En büyük yanlış ahiri düşünmeden yapılan yatırımlar, bağlantılar ve birlikteliklerdir.
Düşünsenize; yoksa ahiret dünyaya feda mı ediliyor yoksa dünya için ahireti satıyormuyuz?
Ahirete gerçek manada layıkı vechile inanmak ahirete varmadan ahirete hazırlanmaktır. Ahiret inancımız diriyse biz de diriyiz demektir.

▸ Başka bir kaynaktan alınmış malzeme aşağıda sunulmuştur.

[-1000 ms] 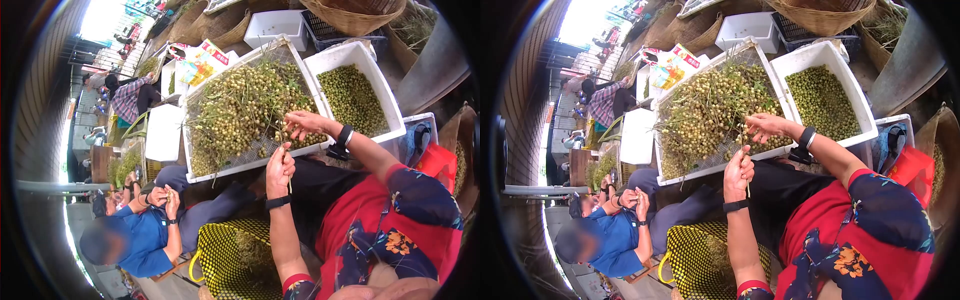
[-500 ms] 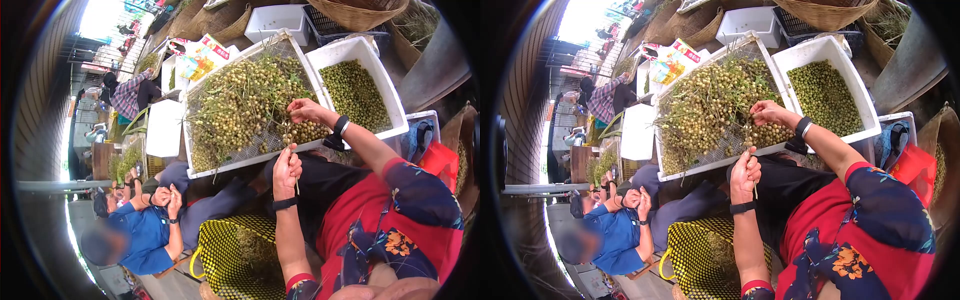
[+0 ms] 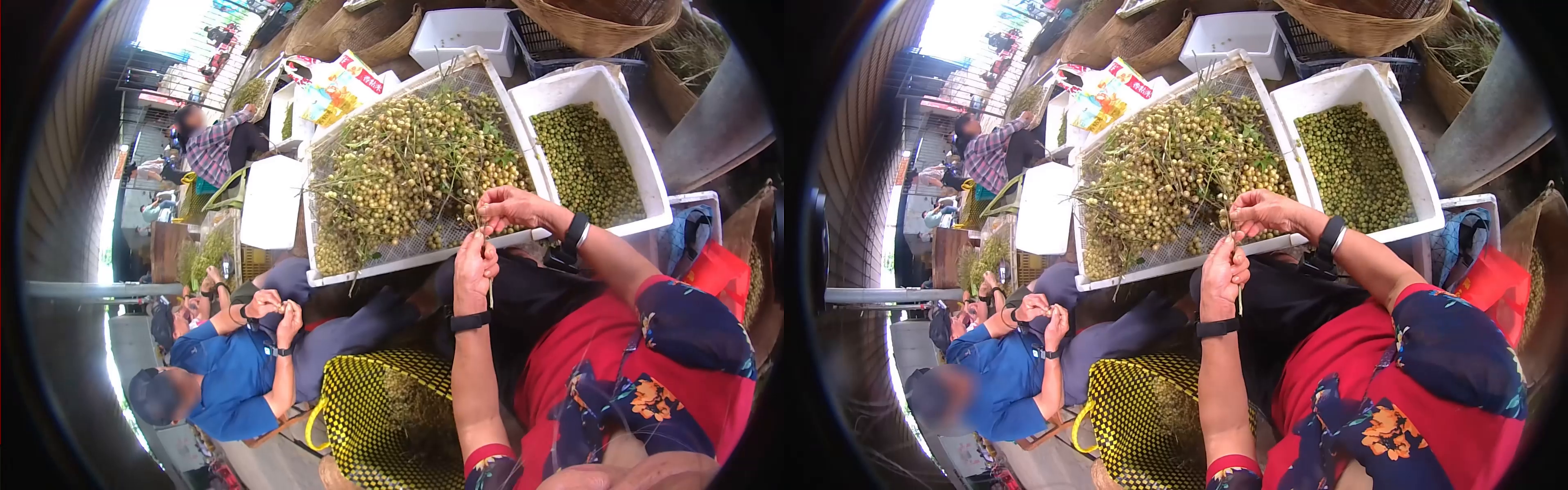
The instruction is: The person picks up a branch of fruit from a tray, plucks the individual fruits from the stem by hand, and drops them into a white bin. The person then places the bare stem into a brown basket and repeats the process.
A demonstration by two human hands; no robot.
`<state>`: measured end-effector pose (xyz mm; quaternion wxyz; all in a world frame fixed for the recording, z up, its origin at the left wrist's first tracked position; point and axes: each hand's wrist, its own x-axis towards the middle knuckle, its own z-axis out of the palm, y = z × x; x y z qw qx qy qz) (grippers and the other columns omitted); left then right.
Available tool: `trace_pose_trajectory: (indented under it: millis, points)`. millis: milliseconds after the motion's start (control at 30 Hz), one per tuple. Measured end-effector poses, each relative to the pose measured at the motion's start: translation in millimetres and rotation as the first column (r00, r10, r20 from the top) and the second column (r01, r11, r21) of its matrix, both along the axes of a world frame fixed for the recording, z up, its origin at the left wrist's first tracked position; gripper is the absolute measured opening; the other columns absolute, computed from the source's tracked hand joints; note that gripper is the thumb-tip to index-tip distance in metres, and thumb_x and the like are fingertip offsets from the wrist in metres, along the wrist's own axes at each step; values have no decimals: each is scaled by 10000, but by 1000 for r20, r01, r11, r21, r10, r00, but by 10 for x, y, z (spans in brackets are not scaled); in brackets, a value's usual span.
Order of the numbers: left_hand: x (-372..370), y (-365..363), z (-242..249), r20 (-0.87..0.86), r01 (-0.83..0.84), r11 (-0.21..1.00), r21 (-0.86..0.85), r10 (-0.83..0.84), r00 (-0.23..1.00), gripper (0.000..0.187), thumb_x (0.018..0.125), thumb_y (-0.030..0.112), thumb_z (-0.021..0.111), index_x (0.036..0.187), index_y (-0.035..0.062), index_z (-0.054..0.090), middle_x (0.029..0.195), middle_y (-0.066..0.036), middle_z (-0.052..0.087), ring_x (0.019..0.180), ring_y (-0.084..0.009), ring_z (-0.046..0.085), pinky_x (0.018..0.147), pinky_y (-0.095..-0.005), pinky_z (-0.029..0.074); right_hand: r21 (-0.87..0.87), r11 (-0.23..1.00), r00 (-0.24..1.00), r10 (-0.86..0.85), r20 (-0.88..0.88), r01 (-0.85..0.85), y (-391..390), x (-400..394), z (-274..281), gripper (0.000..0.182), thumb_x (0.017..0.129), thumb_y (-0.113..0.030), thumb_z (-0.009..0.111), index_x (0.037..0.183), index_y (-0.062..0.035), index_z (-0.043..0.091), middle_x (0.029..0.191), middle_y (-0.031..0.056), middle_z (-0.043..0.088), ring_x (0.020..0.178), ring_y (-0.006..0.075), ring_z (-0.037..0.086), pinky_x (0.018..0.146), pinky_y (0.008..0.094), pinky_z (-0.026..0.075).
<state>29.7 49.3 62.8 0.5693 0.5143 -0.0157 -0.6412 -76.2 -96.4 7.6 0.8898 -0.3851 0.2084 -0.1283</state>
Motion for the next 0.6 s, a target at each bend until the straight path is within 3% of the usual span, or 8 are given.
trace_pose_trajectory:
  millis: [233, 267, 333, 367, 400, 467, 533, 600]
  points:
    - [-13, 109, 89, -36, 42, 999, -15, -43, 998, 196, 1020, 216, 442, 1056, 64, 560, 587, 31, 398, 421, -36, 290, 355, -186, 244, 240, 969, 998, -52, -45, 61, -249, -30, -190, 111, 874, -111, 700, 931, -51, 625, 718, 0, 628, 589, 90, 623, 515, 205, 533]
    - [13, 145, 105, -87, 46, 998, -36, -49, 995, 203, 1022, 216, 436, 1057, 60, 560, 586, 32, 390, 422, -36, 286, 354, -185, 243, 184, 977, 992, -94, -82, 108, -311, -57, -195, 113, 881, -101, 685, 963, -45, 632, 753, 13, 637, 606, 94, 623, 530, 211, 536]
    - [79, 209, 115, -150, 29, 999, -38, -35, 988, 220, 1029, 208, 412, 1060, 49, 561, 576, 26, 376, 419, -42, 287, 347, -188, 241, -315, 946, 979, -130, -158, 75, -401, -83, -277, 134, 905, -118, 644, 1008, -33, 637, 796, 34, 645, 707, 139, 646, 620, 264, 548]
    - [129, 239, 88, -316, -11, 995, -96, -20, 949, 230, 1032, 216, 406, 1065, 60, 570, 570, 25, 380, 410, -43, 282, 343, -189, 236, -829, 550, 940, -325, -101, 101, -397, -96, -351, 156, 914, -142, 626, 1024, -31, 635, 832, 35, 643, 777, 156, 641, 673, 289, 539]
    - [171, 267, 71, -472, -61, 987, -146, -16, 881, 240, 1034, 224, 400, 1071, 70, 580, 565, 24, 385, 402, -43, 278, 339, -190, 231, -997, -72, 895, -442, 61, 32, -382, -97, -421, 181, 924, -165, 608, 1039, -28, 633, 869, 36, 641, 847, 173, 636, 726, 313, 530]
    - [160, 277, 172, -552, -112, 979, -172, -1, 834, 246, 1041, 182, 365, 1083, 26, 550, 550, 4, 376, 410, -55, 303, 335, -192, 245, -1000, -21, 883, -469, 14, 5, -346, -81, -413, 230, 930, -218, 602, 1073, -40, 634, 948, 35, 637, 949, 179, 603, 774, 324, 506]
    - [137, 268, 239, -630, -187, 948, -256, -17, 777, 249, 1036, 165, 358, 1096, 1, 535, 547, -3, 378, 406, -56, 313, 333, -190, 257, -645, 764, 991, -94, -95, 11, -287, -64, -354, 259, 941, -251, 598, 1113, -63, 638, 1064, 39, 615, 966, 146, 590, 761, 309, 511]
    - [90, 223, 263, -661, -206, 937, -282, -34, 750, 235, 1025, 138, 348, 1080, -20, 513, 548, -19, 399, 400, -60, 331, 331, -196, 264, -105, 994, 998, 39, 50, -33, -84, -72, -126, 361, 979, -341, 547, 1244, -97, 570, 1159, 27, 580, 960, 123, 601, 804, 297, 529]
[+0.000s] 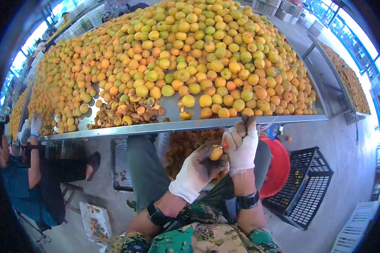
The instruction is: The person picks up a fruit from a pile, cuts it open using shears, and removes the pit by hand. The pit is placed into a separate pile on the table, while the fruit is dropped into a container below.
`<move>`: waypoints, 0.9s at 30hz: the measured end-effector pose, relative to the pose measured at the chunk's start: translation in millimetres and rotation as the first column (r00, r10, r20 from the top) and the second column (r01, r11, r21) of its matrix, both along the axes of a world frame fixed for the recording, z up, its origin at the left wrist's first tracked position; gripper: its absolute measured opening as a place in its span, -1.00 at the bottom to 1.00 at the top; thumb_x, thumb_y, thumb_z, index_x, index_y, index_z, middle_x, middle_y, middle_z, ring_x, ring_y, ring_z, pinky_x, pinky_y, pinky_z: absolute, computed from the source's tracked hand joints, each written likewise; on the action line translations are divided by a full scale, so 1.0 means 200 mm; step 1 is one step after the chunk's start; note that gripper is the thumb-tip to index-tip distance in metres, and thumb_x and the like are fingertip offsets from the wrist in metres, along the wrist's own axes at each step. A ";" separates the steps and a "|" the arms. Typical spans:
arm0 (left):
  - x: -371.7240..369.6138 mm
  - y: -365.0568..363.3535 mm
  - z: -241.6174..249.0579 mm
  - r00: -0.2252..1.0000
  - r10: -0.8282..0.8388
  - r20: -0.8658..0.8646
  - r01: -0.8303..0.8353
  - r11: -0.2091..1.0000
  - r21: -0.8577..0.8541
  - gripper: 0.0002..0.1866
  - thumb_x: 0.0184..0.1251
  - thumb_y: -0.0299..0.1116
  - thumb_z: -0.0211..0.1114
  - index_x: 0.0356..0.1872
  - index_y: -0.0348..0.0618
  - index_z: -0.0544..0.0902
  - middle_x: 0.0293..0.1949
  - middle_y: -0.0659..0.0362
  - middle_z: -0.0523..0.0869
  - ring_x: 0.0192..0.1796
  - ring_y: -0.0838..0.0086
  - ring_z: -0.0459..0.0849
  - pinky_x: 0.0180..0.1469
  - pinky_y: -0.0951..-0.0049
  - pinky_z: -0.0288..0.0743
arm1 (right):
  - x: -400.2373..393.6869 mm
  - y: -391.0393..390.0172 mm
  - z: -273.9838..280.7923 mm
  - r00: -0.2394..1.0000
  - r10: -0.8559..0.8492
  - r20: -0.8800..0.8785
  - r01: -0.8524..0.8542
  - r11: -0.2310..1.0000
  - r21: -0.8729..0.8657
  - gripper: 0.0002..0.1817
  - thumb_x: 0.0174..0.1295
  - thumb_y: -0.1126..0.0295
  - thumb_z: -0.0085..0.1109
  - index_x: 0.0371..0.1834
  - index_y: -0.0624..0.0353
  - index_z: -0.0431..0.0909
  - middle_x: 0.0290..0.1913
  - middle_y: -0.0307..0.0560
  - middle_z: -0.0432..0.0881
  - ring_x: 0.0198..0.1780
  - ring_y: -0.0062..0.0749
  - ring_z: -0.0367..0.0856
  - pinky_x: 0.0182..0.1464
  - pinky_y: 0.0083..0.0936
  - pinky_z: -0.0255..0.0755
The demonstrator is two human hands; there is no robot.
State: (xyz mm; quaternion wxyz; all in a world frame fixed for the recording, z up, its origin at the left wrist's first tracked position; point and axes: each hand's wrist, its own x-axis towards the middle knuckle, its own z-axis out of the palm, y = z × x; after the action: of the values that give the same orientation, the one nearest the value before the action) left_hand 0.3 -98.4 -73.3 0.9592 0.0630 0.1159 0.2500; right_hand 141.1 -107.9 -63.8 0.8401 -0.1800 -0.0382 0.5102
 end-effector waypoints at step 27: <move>-0.03 0.06 -0.14 0.736 0.294 -0.609 0.151 0.807 0.571 -0.63 0.31 -0.46 0.15 0.14 -0.17 0.40 0.05 0.09 0.52 0.07 0.31 0.56 0.09 0.28 0.50 | -0.16 0.02 0.16 0.791 -0.261 0.553 0.408 0.899 -0.160 -0.79 0.38 0.27 -0.02 -0.17 0.21 0.39 -0.66 -0.27 0.26 -0.76 -0.56 0.19 -0.69 -0.50 0.25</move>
State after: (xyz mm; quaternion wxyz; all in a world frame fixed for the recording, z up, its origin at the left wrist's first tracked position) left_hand -5.1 -86.1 -100.9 0.7721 0.4365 0.3734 0.2719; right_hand 109.6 -104.1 -32.4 0.8431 -0.4273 -0.1600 0.2845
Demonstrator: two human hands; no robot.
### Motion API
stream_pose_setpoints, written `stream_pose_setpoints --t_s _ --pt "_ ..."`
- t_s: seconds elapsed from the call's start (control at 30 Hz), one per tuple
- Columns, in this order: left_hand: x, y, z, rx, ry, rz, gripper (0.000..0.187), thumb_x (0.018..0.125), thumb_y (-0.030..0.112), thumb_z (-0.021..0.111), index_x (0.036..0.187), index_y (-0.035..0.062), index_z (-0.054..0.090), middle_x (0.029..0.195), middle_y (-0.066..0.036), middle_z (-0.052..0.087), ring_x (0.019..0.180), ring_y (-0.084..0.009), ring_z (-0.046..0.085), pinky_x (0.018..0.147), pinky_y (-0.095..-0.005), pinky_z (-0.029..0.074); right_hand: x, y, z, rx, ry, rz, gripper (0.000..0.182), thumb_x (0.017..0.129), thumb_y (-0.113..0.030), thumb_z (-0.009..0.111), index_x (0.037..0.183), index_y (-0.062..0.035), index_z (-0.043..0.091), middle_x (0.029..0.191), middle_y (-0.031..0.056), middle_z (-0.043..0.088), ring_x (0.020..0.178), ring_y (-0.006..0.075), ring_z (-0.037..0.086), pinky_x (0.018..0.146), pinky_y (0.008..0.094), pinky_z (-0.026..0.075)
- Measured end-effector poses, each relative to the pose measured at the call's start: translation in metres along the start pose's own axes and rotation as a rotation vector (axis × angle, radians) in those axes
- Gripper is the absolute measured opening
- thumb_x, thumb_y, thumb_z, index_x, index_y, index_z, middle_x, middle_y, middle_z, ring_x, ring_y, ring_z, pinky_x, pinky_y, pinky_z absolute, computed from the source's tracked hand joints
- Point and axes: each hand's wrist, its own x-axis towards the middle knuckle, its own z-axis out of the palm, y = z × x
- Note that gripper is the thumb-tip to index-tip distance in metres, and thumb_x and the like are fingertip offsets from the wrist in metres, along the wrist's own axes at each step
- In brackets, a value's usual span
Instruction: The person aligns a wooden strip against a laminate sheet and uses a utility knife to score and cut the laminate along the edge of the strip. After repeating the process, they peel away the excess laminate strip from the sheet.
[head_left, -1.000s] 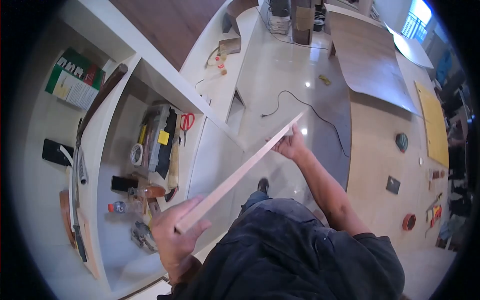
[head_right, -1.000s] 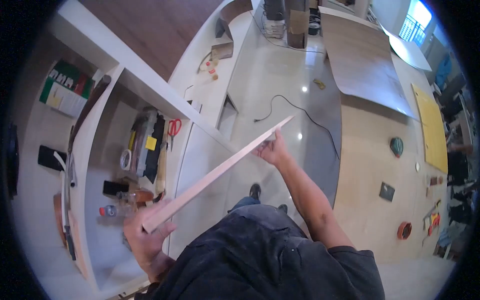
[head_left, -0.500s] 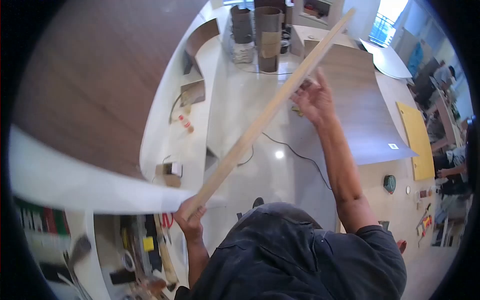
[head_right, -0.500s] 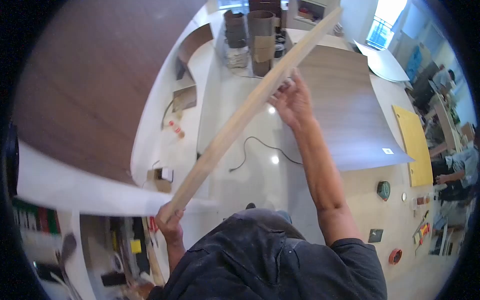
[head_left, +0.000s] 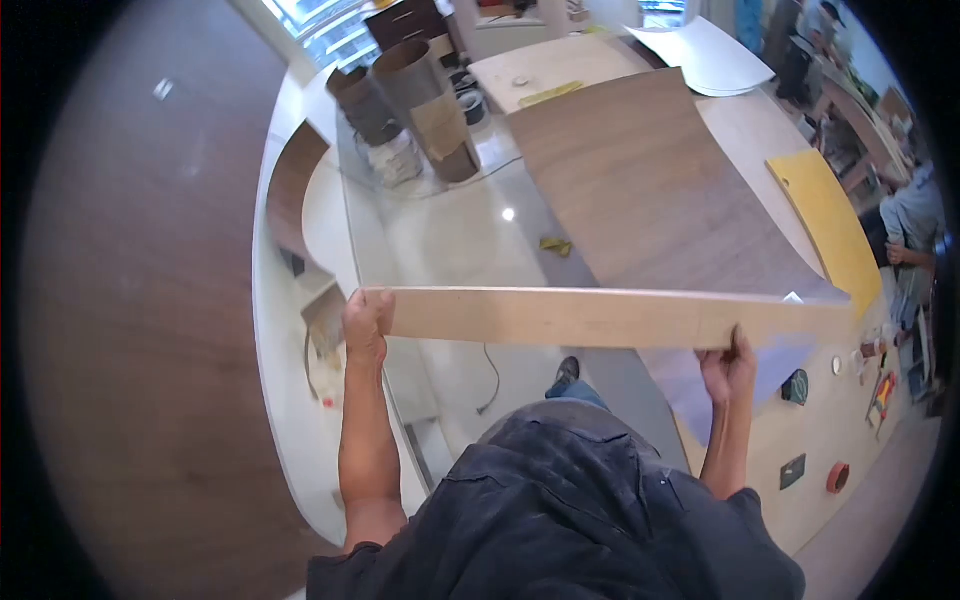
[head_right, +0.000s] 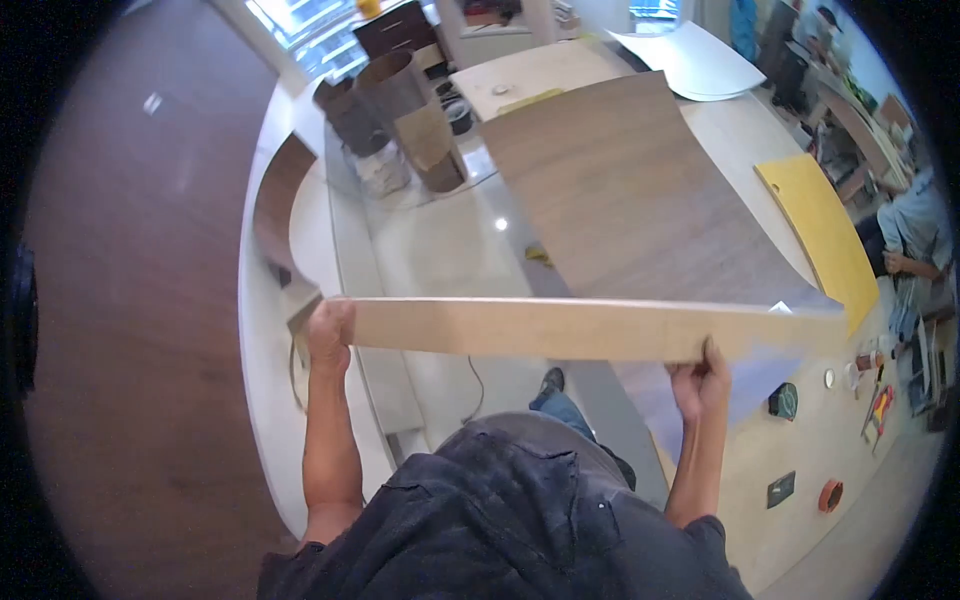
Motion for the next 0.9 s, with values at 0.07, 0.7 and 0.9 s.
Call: stream_pose_setpoints --t_s 0.07,0.7,0.9 --pt "0.078 0.017 0.056 0.197 -0.071 0.075 0.028 0.082 0.020 0.080 0.099 0.0015 0.069 0.091 -0.005 0.069 0.084 -0.0143 0.063 0.077 -0.0315 0.051 -0.007 0.000 0.008 -0.028 0.019 -0.021 0.032 0.099 -0.027 0.065 0.127 -0.0098 0.063 0.126 0.0105 0.069 0.111 0.0268 0.068 0.085 0.0469 0.056" --pt "0.401 -0.110 0.389 0.802 -0.899 0.251 0.056 0.081 0.044 0.079 0.101 -0.0064 0.067 0.089 -0.020 0.071 0.079 -0.0286 0.067 0.072 -0.0395 0.052 0.049 0.122 0.035 0.074 0.638 -0.382 0.040 0.099 -0.031 0.067 0.132 -0.0122 0.059 0.127 0.0081 0.068 0.113 0.0262 0.067 0.089 0.0510 0.058" --pt "0.453 -0.145 0.387 0.861 -0.924 0.053 0.055 0.081 0.040 0.082 0.096 -0.0100 0.064 0.089 -0.025 0.070 0.083 -0.0316 0.069 0.075 -0.0413 0.053 0.104 0.167 0.051 0.141 0.879 -0.323 0.047 0.097 -0.040 0.067 0.136 -0.0149 0.054 0.128 0.0068 0.067 0.116 0.0281 0.064 0.095 0.0524 0.051"
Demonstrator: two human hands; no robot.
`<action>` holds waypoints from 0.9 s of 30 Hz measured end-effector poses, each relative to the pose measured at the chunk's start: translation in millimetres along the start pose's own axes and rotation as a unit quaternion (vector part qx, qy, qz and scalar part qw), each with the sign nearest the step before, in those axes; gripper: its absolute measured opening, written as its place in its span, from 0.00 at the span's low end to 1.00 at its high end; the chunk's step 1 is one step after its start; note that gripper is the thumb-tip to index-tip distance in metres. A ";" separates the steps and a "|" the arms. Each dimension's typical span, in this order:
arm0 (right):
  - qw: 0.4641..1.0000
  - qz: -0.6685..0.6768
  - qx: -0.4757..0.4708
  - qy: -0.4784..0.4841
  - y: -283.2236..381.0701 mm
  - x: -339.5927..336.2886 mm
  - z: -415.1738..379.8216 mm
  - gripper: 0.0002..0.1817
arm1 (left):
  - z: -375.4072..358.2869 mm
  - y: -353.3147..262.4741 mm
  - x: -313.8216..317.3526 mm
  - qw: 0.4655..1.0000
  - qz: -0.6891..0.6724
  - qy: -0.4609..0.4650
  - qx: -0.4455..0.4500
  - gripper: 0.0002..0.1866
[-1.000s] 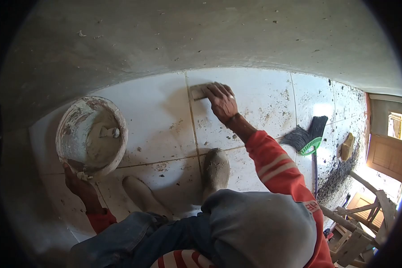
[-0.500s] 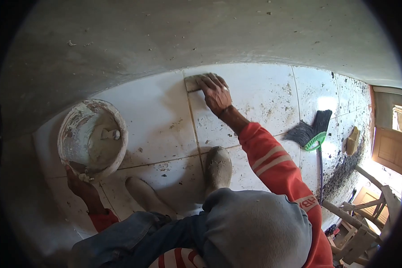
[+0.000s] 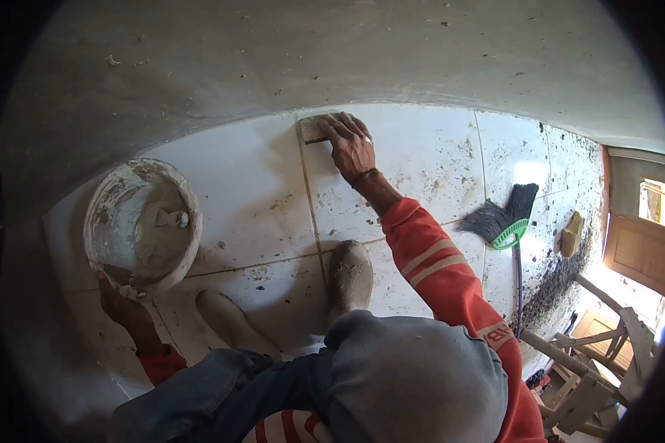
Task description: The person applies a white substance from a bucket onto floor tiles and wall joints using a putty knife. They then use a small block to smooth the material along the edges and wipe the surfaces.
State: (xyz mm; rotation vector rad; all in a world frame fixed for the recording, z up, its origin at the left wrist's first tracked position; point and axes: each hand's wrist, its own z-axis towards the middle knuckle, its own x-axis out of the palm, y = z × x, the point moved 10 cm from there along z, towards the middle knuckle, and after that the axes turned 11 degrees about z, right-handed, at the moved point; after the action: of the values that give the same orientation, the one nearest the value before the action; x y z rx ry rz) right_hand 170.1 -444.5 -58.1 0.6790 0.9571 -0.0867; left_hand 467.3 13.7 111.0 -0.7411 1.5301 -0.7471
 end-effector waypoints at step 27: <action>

Aynel Yakîne dönüşmemiş, yerli yerince yerleşmemiş bir imanla ahirete yürünmüyoruz arkadaşlar. Allah’ı görüyormuşçasına Allah’a kulluk etmek, Ahireti görüyormuşçasına ahirete iman etmek durumundayız. Ahiret konusunda müjde gelmedi bize. Yoksa Yahudilerin düştüğü yanılgıyı mı yaşıyoruz? Vicdanları besleyen, ruhları ayağa kaldıran, yürekleri diri tutan ahiret ufkumuzdur. Hesap gününü hesaba kattığınızda hayatın rengi değişecektir. Ahireti mezar da değil, yürüdüğümüz yolda, yaptığımız işte, kurduğumuz cümlede, her katıldığımız aktivite de aramak durumundayız.
Amcanın birisi bana şöyle bir soru sormuştu.
-Hasan bravo seni tebrik ediyorum. Okumuşsun güzelde yapmışsın. Seni bu kadar okumaya sevkeden nedir dedi, ben ise hiç düşünmeden iş bulmak için okudum demiştim.
Amca cevap veriyor ve diyorki; keşke Allah rızası için okudum deseydin, Allah rızası için yapılan her eylem ibadet hükmündedir demişti.
Anın değerini bilmek ahiret bilincinin kendisidir. Ahiret inancı bizi inşallah arındıracaktır.
“Doğrusu siz ahireti uzak görüyorsunuz.” (Kıyame, 21)
Allah’ın adı ile okuyana, yazana, ve ahiri için muamelatta doğruyu hayatına tatbik edenlere selam olsun.